• REQUIRED WORK: Nothing but an exact copy is wanted here: the line with "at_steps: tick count" and all the lines that follow it in the entries below.

------------------------

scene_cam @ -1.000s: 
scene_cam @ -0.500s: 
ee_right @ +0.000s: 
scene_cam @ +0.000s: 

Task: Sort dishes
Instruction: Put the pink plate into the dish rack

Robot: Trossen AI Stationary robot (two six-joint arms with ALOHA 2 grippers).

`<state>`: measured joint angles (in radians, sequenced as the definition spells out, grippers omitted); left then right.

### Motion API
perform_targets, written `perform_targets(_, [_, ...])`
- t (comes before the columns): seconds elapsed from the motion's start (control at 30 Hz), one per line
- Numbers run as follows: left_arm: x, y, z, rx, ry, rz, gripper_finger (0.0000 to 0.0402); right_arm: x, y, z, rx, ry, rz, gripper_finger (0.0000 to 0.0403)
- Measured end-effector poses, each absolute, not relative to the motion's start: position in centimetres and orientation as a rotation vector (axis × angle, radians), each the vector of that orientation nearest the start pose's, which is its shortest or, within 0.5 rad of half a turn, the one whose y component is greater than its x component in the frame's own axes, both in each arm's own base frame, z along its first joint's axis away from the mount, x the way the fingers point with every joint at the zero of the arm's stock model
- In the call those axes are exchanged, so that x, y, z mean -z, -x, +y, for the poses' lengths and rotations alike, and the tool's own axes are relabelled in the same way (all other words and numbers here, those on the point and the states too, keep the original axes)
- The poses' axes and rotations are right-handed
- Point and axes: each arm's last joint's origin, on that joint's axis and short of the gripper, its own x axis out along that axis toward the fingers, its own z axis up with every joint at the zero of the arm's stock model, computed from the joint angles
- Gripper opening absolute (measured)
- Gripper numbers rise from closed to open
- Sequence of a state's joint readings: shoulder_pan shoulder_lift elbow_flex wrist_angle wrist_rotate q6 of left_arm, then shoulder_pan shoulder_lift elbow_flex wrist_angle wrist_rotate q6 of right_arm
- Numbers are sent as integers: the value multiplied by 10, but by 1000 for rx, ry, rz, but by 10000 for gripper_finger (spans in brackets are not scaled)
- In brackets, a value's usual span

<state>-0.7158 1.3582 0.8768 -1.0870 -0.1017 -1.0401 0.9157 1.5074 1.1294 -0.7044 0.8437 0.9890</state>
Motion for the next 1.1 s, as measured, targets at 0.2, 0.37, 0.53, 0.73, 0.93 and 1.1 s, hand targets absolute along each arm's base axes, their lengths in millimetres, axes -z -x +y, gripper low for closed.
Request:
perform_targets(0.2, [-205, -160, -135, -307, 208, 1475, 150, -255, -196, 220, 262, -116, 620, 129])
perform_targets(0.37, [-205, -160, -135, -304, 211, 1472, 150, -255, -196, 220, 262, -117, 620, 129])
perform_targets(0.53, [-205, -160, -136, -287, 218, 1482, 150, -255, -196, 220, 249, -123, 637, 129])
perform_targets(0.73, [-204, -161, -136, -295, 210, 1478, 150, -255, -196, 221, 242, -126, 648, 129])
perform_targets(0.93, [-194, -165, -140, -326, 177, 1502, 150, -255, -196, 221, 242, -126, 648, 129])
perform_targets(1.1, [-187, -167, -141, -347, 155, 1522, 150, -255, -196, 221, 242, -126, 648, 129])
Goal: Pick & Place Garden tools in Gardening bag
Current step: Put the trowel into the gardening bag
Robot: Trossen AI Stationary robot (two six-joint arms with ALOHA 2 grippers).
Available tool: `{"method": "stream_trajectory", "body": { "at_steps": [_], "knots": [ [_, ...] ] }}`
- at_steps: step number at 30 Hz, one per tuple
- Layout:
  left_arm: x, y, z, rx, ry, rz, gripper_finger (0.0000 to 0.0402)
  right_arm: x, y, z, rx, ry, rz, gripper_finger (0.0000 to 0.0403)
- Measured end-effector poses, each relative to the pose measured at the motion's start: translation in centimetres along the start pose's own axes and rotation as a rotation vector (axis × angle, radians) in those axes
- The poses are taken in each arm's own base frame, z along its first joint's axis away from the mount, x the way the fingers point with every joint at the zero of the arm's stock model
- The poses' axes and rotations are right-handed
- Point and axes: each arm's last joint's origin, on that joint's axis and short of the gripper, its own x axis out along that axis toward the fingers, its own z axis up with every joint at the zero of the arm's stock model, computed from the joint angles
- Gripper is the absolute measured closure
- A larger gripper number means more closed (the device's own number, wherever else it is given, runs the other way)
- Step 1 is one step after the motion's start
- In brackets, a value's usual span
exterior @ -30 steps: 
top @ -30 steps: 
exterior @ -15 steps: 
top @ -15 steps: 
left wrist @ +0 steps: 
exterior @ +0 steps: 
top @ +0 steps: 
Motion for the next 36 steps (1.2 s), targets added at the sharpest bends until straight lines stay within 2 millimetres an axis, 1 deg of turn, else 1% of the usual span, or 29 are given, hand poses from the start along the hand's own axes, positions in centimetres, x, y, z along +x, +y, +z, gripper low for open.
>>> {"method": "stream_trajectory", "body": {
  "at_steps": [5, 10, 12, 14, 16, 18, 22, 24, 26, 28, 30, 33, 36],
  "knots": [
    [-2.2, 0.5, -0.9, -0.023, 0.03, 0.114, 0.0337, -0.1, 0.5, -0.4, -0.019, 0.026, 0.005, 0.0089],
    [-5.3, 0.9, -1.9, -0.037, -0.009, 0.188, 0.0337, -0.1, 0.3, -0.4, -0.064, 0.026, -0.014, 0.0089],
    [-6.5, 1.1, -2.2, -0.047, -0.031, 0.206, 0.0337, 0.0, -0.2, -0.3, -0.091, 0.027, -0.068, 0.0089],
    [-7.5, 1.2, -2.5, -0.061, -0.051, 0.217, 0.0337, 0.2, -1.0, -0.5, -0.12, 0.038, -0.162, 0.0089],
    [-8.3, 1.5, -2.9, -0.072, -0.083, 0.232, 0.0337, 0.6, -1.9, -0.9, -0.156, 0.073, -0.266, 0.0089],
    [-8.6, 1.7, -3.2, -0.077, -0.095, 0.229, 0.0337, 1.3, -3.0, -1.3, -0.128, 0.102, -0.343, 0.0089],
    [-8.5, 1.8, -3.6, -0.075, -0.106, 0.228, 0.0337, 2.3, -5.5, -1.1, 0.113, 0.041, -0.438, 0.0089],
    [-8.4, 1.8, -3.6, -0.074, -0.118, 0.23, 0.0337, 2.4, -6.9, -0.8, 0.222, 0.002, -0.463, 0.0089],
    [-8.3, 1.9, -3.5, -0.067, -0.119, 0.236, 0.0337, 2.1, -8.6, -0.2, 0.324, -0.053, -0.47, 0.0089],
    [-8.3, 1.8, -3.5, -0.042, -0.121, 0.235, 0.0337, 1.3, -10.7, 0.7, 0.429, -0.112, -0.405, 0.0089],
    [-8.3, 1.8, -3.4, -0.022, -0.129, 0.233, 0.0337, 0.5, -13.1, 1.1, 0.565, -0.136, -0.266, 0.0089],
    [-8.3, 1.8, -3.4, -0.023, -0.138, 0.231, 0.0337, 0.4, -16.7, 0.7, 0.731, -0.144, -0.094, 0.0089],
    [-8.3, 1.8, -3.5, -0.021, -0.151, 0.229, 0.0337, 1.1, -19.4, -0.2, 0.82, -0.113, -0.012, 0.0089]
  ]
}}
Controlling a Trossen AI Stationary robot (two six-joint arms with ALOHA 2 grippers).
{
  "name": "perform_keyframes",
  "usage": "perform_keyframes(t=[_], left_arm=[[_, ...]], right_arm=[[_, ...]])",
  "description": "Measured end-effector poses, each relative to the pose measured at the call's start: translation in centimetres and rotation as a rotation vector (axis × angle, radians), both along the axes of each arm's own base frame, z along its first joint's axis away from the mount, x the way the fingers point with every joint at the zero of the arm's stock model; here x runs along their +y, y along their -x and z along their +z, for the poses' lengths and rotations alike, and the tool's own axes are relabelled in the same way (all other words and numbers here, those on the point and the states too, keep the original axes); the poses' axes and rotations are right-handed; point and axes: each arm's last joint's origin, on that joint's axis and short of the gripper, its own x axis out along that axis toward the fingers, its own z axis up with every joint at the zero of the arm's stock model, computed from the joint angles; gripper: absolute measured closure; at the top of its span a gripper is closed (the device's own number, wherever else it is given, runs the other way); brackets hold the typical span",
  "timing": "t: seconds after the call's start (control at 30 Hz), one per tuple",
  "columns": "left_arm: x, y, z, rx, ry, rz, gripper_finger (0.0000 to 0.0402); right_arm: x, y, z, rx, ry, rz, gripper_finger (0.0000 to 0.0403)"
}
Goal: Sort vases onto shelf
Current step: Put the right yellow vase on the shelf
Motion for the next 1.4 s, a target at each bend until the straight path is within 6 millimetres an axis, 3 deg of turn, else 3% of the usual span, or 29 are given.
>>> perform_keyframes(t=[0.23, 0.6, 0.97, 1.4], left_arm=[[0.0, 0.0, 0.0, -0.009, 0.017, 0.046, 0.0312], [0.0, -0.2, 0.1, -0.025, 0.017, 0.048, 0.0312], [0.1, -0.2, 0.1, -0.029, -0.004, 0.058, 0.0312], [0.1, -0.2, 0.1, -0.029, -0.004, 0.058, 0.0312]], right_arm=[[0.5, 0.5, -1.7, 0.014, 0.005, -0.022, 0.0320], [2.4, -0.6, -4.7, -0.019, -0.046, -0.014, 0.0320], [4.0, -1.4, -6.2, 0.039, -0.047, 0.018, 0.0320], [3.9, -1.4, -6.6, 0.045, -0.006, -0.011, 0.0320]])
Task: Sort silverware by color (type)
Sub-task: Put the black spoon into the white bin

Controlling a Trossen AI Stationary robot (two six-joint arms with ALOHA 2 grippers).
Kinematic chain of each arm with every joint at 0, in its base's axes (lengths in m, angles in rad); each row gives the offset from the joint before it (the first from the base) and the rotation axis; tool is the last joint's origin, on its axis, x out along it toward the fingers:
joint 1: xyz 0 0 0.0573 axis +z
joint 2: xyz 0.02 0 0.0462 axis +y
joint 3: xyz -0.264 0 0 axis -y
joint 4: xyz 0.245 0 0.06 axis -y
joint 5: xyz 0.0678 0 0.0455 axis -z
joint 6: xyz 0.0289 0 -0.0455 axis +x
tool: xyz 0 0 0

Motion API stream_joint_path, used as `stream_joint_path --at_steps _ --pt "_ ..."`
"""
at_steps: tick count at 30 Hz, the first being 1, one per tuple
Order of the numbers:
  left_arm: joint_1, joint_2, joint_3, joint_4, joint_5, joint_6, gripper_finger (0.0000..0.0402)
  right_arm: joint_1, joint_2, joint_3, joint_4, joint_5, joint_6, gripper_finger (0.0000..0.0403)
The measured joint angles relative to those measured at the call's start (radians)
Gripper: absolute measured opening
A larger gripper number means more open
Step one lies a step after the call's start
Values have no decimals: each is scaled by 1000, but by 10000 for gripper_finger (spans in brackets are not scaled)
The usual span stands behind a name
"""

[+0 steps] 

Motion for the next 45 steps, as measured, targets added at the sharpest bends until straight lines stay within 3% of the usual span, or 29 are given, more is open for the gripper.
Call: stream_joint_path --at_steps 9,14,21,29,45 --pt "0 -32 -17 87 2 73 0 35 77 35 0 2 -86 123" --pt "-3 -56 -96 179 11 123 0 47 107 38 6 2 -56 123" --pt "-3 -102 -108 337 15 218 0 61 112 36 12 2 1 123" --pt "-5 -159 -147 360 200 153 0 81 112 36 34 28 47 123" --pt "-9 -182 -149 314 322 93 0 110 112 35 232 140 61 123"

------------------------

• SOLUTION FOR THIS EXERCISE:
at_steps: tick count at 30 Hz, the first being 1, one per tuple
Order of the numbers:
  left_arm: joint_1, joint_2, joint_3, joint_4, joint_5, joint_6, gripper_finger (0.0000..0.0402)
  right_arm: joint_1, joint_2, joint_3, joint_4, joint_5, joint_6, gripper_finger (0.0000..0.0403)
The measured joint angles relative to those measured at the call's start (radians)
Gripper: absolute measured opening
A larger gripper number means more open
Step one lies a step after the call's start
Values have no decimals: each is scaled by 1000, but by 10000 for gripper_finger (spans in brackets are not scaled)
The usual span stands behind a name
"""

[+0 steps] 

Motion for the next 45 steps, as measured, targets added at the sharpest bends until straight lines stay within 3% of the usual span, or 29 are given, more is open for the gripper.
Call: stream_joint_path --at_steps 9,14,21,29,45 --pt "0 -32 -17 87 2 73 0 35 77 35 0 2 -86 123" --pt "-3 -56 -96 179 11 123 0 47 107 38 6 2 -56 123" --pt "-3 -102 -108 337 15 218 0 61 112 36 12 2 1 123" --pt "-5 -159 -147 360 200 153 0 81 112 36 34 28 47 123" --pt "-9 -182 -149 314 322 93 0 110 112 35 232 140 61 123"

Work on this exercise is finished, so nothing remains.